Researchers have simulated the process of the sensory sounds coding for artificial intelligence by modelling human hearing.
Scientists of Peter the Great St. Petersburg Polytechnic University (SPbPU), Russia, have come closer to creating a digital system within artificial intelligence to process speech and human hearing in real-life sound environment, for example, when several people talk simultaneously during a conversation. The researchers have simulated the process of the sensory sounds coding by modelling the mammalian auditory periphery.
Artificial intelligence equipped with human hearing
According to the experts, the human nervous system processes information in the form of neural responses. The peripheral nervous system, which involves analysers (particularly visual and auditory) provide perception of the external environment. They are responsible for the initial transformation of external stimuli into the neural activity stream and peripheral nerves ensure that this stream reaches to the highest levels of the central nervous system.
This allows an individual to qualitatively recognise the voice of a speaker in an extremely noisy environment. At the same time, according to researchers, existing speech processing systems are not effective enough and require powerful computational resources.
To solve this problem, the research was conducted by the experts of the ‘Measuring information technologies department at SPbPU. The study is funded by the Russian Foundation for Basic Research.
During the study, the researchers developed methods for acoustic signal recognition based on peripheral coding. Scientists will partially reproduce the processes performed by the nervous system while processing information and integrate this process into a decision-making module, which determines the type of the incoming signal.
Anton Yakovenko, project lead explains: “The main goal is to give the machine human-like hearing, to achieve the corresponding level of machine perception of acoustic signals in the real-life environment.”
According to Yakovenko, the examples of the responses to vowel phonemes given by the auditory nerve model created by the scientists are represented the source dataset.

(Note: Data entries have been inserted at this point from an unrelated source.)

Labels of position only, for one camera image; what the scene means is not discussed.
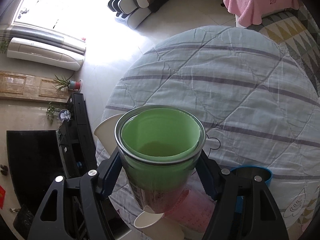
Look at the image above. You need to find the potted plant red pot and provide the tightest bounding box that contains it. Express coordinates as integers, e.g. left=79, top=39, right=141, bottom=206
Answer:
left=54, top=76, right=82, bottom=92

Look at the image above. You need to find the pink plastic cup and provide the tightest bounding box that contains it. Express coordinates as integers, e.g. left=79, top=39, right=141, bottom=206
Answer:
left=164, top=189, right=215, bottom=233

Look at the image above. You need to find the white air conditioner unit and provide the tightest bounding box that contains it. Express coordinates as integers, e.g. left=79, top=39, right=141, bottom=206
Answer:
left=7, top=37, right=85, bottom=71

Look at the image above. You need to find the blue black CoolTowel can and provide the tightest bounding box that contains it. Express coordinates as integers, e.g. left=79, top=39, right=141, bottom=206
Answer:
left=231, top=165, right=275, bottom=219

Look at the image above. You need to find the triangle patterned quilt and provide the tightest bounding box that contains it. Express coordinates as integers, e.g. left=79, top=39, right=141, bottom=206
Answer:
left=248, top=6, right=319, bottom=94

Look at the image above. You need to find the green leafy plant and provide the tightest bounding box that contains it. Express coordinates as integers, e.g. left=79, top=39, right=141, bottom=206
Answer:
left=46, top=102, right=66, bottom=124

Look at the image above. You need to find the black television screen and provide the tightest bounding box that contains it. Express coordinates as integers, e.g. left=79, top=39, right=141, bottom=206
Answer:
left=7, top=130, right=66, bottom=214

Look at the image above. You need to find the grey striped quilted tablecloth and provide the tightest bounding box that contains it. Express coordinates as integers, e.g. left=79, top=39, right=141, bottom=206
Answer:
left=103, top=26, right=319, bottom=239

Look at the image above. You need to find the green and pink can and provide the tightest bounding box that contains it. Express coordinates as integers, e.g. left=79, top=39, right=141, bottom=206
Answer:
left=114, top=105, right=206, bottom=213

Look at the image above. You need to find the white paper cup lower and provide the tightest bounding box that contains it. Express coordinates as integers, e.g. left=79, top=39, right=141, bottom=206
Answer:
left=134, top=205, right=184, bottom=240

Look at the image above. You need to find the white paper cup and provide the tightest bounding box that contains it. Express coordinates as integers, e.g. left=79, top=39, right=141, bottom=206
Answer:
left=134, top=205, right=184, bottom=240
left=94, top=114, right=123, bottom=155

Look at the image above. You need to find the white paper cup upper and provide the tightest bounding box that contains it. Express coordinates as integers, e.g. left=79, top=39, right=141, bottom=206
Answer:
left=94, top=114, right=123, bottom=155

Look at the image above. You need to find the black TV stand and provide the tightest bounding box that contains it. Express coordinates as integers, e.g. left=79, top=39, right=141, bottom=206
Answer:
left=57, top=92, right=97, bottom=178

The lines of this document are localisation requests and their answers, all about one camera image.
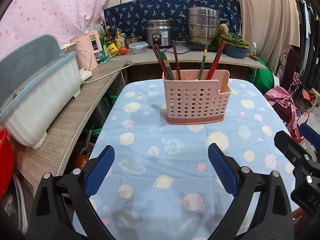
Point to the oil bottle yellow label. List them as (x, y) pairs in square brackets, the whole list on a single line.
[(119, 39)]

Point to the red tomato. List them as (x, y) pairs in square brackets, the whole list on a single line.
[(122, 50)]

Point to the beige hanging curtain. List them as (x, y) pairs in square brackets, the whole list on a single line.
[(270, 26)]

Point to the green bag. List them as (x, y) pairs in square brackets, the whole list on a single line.
[(262, 79)]

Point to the blue basin with vegetables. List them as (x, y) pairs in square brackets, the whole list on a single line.
[(235, 46)]

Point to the red plastic basin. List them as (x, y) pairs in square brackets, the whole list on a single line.
[(6, 162)]

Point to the small lidded steel pot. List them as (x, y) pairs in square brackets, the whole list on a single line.
[(132, 38)]

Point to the back kitchen counter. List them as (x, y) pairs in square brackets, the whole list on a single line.
[(191, 56)]

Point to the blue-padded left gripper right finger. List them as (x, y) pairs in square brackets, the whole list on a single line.
[(225, 167)]

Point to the silver rice cooker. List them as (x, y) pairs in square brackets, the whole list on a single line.
[(159, 32)]

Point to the grey-blue dish drainer lid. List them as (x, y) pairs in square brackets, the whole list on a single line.
[(26, 63)]

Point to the stainless steel steamer pot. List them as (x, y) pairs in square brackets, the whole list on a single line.
[(203, 25)]

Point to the pink perforated utensil holder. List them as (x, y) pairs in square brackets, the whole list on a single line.
[(193, 102)]

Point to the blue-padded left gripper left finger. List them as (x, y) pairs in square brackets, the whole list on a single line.
[(96, 170)]

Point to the clear food storage container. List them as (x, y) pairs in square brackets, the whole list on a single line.
[(138, 47)]

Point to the white dish drainer box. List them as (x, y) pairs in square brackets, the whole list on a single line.
[(30, 114)]

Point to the blue planet-print tablecloth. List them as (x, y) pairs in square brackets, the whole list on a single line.
[(161, 184)]

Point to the dark red chopstick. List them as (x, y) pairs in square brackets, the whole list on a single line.
[(176, 59), (161, 63), (156, 46)]

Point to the pink electric kettle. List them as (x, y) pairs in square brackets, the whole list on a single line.
[(87, 46)]

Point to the green bottle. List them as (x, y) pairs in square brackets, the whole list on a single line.
[(103, 52)]

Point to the navy floral backsplash cloth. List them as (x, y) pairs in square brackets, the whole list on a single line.
[(131, 17)]

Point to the green chopstick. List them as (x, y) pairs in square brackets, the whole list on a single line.
[(203, 61), (167, 65)]

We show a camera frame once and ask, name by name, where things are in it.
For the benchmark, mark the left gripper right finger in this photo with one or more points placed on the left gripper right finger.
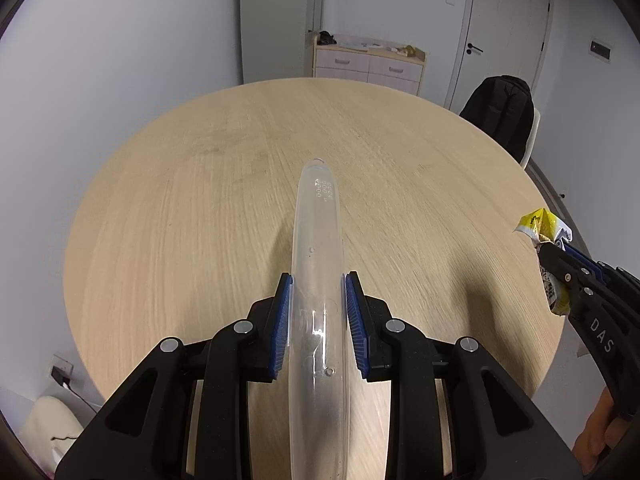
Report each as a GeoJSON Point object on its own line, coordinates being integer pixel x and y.
{"type": "Point", "coordinates": [454, 410]}

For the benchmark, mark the white paper bag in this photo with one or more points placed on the white paper bag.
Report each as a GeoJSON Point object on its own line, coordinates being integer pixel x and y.
{"type": "Point", "coordinates": [50, 430]}

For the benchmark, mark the white plastic chair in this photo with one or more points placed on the white plastic chair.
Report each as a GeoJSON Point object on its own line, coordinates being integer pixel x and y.
{"type": "Point", "coordinates": [530, 143]}

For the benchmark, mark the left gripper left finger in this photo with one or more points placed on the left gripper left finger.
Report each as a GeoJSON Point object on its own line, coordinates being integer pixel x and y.
{"type": "Point", "coordinates": [183, 412]}

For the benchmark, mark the pink drawer cabinet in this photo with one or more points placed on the pink drawer cabinet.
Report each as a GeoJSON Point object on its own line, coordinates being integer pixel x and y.
{"type": "Point", "coordinates": [386, 63]}

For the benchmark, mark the yellow white wrapper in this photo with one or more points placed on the yellow white wrapper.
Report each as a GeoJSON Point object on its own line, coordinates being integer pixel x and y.
{"type": "Point", "coordinates": [543, 227]}

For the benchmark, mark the right hand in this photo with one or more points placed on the right hand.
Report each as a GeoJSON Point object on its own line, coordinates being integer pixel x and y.
{"type": "Point", "coordinates": [602, 429]}

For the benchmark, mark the white door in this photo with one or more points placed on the white door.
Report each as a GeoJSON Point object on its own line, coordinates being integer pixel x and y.
{"type": "Point", "coordinates": [503, 37]}

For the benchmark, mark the wall socket with plug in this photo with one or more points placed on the wall socket with plug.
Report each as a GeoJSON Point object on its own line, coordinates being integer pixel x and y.
{"type": "Point", "coordinates": [61, 371]}

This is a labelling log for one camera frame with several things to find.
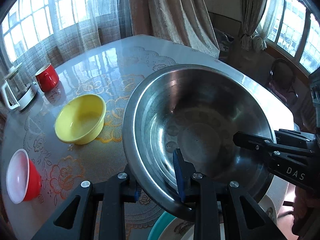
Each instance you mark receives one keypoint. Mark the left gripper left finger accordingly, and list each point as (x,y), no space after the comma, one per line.
(130,188)

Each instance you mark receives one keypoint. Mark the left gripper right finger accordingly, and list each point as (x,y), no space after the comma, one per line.
(183,172)

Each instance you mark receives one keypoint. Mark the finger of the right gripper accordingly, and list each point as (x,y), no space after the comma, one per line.
(259,147)

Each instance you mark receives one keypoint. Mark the teal round plate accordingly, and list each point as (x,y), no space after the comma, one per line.
(164,220)

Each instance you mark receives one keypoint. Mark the large white dragon plate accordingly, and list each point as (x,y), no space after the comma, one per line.
(178,229)

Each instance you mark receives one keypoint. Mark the stainless steel bowl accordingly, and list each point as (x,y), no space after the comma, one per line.
(196,109)

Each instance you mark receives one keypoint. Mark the yellow plastic bowl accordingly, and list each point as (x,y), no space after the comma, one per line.
(81,120)

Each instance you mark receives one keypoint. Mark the red plastic bowl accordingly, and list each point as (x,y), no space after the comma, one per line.
(23,181)

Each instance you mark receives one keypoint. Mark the white rose deep plate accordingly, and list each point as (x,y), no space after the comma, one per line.
(269,208)

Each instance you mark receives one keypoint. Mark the person's right hand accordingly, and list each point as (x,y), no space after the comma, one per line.
(304,202)

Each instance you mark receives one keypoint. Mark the dark wooden chair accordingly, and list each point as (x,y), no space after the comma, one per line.
(280,82)

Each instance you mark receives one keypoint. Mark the red mug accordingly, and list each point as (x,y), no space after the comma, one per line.
(47,78)

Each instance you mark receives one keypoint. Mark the glass electric kettle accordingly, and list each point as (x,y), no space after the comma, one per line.
(18,89)

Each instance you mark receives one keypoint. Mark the right window curtain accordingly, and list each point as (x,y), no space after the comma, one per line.
(251,15)

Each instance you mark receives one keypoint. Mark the beige curtain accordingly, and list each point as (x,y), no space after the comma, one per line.
(185,22)

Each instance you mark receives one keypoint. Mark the sheer white curtain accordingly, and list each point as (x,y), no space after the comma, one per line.
(38,32)

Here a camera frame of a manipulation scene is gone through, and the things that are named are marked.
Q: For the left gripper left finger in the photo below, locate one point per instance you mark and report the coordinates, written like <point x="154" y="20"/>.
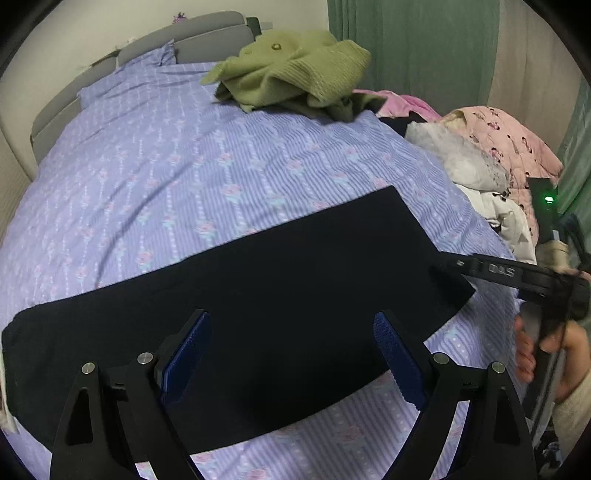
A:
<point x="110" y="413"/>

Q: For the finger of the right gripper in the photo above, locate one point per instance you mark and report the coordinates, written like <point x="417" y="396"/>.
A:
<point x="451" y="264"/>

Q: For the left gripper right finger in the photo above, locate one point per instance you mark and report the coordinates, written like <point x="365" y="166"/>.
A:
<point x="495" y="441"/>

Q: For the black pants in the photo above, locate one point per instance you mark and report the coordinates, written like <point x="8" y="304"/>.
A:
<point x="292" y="311"/>

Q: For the white grey garment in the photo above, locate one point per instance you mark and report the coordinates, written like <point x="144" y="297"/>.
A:
<point x="482" y="180"/>

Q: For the folded cream cloth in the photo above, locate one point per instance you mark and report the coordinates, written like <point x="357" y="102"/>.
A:
<point x="6" y="419"/>

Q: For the pink patterned jacket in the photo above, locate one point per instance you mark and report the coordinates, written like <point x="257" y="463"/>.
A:
<point x="513" y="146"/>

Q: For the pink garment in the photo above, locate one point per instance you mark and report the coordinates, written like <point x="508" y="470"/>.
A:
<point x="402" y="105"/>

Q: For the beige curtain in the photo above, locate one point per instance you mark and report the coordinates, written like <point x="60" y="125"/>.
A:
<point x="536" y="80"/>

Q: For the green curtain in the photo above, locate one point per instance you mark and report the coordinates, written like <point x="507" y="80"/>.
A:
<point x="443" y="52"/>

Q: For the olive green sweater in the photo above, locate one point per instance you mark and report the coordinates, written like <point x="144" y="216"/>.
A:
<point x="310" y="73"/>

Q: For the purple floral bed cover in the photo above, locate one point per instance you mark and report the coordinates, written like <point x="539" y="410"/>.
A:
<point x="154" y="171"/>

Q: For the purple floral pillow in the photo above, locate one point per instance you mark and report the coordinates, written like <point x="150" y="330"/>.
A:
<point x="158" y="57"/>

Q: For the purple toy on headboard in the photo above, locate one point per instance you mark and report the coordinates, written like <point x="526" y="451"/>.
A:
<point x="179" y="17"/>

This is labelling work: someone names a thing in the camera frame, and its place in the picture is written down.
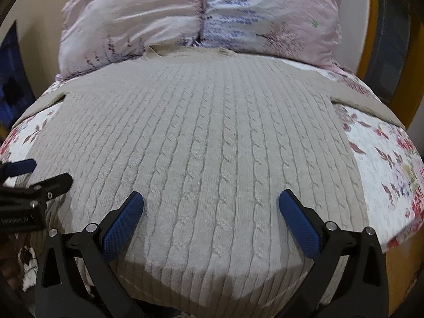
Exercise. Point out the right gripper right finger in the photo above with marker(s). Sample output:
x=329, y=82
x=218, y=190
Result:
x=348, y=277

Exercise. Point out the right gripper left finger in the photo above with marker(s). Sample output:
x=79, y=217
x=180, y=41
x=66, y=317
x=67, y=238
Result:
x=74, y=278

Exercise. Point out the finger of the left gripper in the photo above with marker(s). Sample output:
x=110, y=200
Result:
x=40, y=192
x=12, y=169

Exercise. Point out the white floral bedspread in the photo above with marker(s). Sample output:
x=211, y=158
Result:
x=387, y=165

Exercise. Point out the pink floral pillow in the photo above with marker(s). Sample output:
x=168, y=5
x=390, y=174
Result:
x=100, y=32

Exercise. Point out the wooden headboard frame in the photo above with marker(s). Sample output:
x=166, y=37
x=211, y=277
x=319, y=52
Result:
x=391, y=63

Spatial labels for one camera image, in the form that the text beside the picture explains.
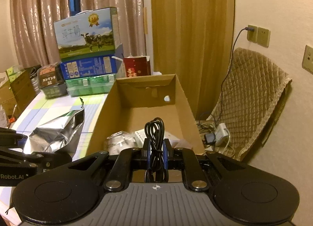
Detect brown cardboard box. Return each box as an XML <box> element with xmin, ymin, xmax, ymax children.
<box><xmin>85</xmin><ymin>73</ymin><xmax>206</xmax><ymax>183</ymax></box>

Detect green drink carton pack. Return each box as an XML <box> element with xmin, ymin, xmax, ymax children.
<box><xmin>65</xmin><ymin>74</ymin><xmax>116</xmax><ymax>97</ymax></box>

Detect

Data processing was carried out by a special algorithm, which conducted structural analysis to identify the neural activity patterns the model used to recognise each phoneme.
The proposed approach combines self-organising neural networks and graph theory.
According to the scientists, analysis of the reaction of the auditory nerve fibres allowed to identify vowel phonemes correctly under significant noise exposure and surpassed the most common methods for parameterization of acoustic signals.
The SPbPU researchers believe that the methods developed should help create a new generation of neurocomputer interfaces, as well as ‘ provide better human-machine interaction.